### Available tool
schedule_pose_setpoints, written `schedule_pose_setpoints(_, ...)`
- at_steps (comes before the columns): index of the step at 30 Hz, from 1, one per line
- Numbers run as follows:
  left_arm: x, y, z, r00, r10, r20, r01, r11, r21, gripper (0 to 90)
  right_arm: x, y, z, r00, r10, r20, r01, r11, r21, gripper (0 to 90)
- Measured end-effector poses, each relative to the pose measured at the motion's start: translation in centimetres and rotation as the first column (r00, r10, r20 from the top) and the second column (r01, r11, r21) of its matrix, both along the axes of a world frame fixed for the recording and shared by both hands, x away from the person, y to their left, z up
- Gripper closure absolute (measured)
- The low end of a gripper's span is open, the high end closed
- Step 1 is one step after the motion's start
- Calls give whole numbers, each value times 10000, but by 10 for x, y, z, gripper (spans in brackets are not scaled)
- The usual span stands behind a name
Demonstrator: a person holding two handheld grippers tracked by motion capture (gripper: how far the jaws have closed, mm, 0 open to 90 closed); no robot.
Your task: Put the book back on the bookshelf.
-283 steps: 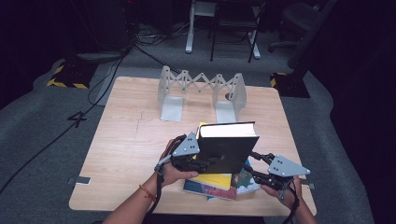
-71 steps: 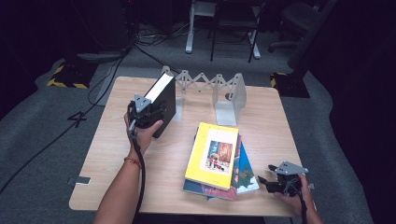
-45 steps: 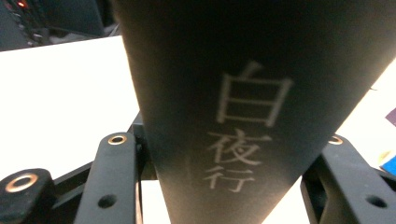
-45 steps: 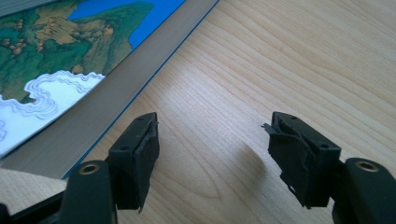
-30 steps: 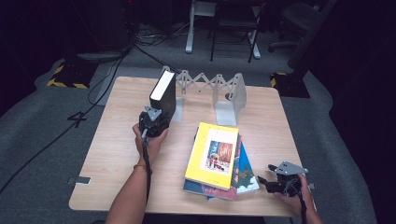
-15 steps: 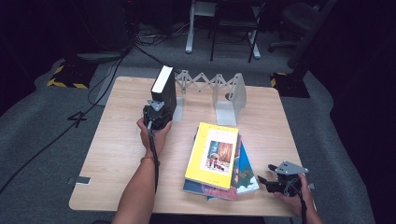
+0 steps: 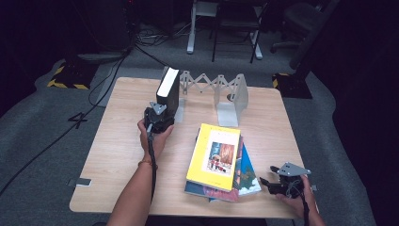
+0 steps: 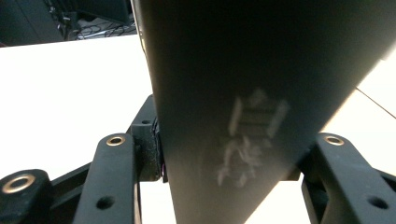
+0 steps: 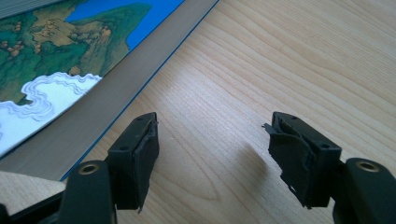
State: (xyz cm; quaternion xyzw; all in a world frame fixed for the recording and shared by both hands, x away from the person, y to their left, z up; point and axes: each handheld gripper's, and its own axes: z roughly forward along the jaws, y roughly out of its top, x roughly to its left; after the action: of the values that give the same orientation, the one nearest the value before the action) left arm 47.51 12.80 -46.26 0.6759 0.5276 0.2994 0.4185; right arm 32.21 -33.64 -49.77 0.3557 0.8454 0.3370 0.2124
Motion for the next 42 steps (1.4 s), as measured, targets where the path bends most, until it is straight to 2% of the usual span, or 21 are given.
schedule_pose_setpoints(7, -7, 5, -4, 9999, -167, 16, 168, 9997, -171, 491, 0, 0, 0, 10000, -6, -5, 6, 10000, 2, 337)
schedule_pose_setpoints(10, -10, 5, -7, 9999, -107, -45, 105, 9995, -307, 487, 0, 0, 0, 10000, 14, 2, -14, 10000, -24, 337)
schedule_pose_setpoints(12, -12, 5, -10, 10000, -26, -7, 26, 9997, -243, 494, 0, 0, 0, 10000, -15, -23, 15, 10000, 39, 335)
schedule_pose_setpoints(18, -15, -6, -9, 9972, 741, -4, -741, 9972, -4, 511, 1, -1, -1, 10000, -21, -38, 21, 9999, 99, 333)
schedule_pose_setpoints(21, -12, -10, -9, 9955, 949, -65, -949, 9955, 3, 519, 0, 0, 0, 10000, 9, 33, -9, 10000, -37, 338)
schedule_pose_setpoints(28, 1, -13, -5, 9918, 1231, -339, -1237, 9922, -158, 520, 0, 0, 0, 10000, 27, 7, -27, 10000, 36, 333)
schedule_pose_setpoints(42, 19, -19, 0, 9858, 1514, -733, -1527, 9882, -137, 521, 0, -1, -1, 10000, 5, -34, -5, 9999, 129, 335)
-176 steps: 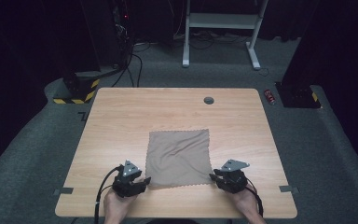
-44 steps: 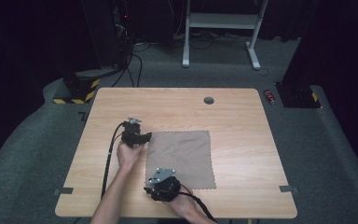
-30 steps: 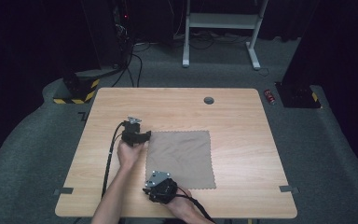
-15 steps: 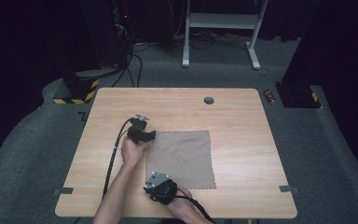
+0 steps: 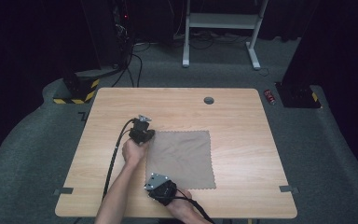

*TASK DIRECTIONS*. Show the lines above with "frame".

*SOLUTION BELOW*.
- Measured end-effector poses, each relative to the pose measured at the motion's start: translation in centimetres and rotation as the first column (r00, r10, r20 from the top) and the second column (r01, r11, r21) of its matrix, both along the axes of a world frame fixed for the recording and shared by both hands, x away from the person, y to their left, z up
State: (xyz cm; quaternion xyzw; all in a world frame fixed for the recording and shared by both hands, x away from the person, y to their left, z up; point and axes: each handheld gripper's, and its own axes: z roughly forward along the jaws, y roughly out of its top, x roughly to its left; after the action: of the values that give the same orientation, the one nearest the value before the action) left arm 47.51 12.80 -46.26 0.6759 0.5276 0.2994 0.4185; right arm 32.21 -33.64 -49.77 0.3557 0.8454 0.3370 0.2124

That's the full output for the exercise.